Tuttavia le controversie tra Ankara e Bruxelles, in seguito al fallito golpe del 15 luglio scorso, hanno rimesso l’intesa sui migranti in discussione. Il presidente turco Erdogan, nel pieno della stretta autoritaria per punire i presunti golpisti, ha sostenuto di essere pronto a reintrodurre la pena di morte se il popolo e il Parlamento lo vorranno. Non solo: ha fatto sapere di non essere disposto al momento a rivedere la legislazione domestica anti terrorismo, giudicata troppo coercitiva da Bruxelles.

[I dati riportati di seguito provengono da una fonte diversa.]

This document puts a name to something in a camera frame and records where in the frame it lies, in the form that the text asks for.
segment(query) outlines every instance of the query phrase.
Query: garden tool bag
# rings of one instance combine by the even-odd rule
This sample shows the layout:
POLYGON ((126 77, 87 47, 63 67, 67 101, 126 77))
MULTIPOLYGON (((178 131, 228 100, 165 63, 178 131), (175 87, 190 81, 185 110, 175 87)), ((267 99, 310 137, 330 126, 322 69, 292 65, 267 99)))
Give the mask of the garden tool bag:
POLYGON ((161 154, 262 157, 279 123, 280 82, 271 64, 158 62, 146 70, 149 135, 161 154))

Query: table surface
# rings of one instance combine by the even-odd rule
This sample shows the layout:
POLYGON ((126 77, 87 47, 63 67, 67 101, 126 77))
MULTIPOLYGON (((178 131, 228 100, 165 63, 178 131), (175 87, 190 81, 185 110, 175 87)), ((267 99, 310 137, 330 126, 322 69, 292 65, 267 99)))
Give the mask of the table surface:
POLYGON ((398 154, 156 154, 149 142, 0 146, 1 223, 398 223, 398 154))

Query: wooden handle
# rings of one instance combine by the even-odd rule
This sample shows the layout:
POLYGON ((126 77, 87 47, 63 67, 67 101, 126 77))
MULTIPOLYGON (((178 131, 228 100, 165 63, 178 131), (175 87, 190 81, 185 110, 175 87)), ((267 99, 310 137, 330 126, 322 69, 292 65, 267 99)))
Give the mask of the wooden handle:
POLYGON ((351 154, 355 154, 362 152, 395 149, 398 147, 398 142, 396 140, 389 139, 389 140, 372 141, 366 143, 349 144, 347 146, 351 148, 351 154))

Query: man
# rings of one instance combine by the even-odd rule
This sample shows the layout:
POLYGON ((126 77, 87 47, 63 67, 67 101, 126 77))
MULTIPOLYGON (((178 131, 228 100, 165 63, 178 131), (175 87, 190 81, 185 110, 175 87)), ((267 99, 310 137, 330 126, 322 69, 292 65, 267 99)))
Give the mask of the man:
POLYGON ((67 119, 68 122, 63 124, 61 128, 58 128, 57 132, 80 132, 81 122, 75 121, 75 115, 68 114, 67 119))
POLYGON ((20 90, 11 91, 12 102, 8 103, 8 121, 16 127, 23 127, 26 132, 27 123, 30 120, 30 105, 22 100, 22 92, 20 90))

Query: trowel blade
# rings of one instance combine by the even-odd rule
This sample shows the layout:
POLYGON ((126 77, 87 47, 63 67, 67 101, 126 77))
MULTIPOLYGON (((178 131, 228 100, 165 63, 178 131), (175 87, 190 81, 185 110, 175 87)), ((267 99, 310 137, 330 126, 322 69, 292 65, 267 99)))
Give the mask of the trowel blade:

Se a fronte di tutto ciò la Commissione europea non dovesse concedere la promessa liberalizzazione dei visti per i cittadini turchi, Ankara ha minacciato la denuncia dell’accordo di marzo sui migranti. E qualcosa in questa direzione sta già accadendo. Come dimostrano i primi dati ufficiali, il flusso di migranti provenienti dalla Turchia e diretti verso le isole greche sta lentamente riprendendo, ed è aumentato del 76 per cento rispetto al periodo precedente al fallito golpe in Turchia. Il numero dei richiedenti asilo bloccati provenienti dalle coste turche verso le isole del mar Egeo ha superato quota diecimila, mentre i migranti identificati e registrati in Grecia sono in tutto 57.098, secondo il Comitato locale per la gestione della crisi dei rifugiati. Tra questi più di 7.600 soggiornano in locali affittati dall’Alto Commissariato delle Nazioni Unite per i rifugiati, altri 3.000 circa in strutture non organizzate e si stima che siano più di 2.300 i migranti che vivono al di fuori di qualsiasi struttura ufficiale. Per il momento, le autorità greche hanno intenzione di trasferire i rifugiati e i migranti bloccati sulle isole del mar Egeo nella Grecia continentale. Molti di loro attendono in campi d’accoglienza congestionati per le lunghe pratiche burocratiche previste per la revisione della domanda di asilo.

 



Ungheria, barriera di filo spinato contro i migranti (foto LaPresse)


 

Temendo un nuovo afflusso di rifugiati nel caso in cui Ankara annullasse l’accordo con l’Unione europea, anche i paesi balcanici e dell’Europa orientale si stanno organizzando. La Bulgaria innalza una nuova recinzione di 30 chilometri di lunghezza al confine con Grecia e Turchia. Sofia ha ricevuto 6 milioni di euro da Bruxelles per la gestione dell’emergenza migranti. La preoccupazione è che la chiusura del confine tra Grecia e Macedonia possa spingere i migranti proprio verso la Bulgaria. L’ex paese comunista cerca di mantenere relazioni di buon vicinato con la Turchia, anche a causa della minoranza turca molto nutrita residente nel paese. “La sfida – ha spiegato il primo ministro di Sofia, Boyko Borisov – non è solo mantenere aperto il canale di comunicazione con Ankara, ma anche garantire che la Turchia non permetta il libero passaggio dei rifugiati”.

 

Mentre i funzionari bulgari arrestano ogni giorno tra i 150 e i 200 rifugiati che poi vengono rimandati in Turchia, anche l’Ungheria prevede di nominare circa 3.000 nuovi agenti di polizia per gestire la pressione migratoria al suo confine meridionale con la Croazia e la Serbia. A ottobre nel paese si terrà un referendum per decidere se rispettare o meno i piani di delocalizzazione dei migranti imposti dall’Ue.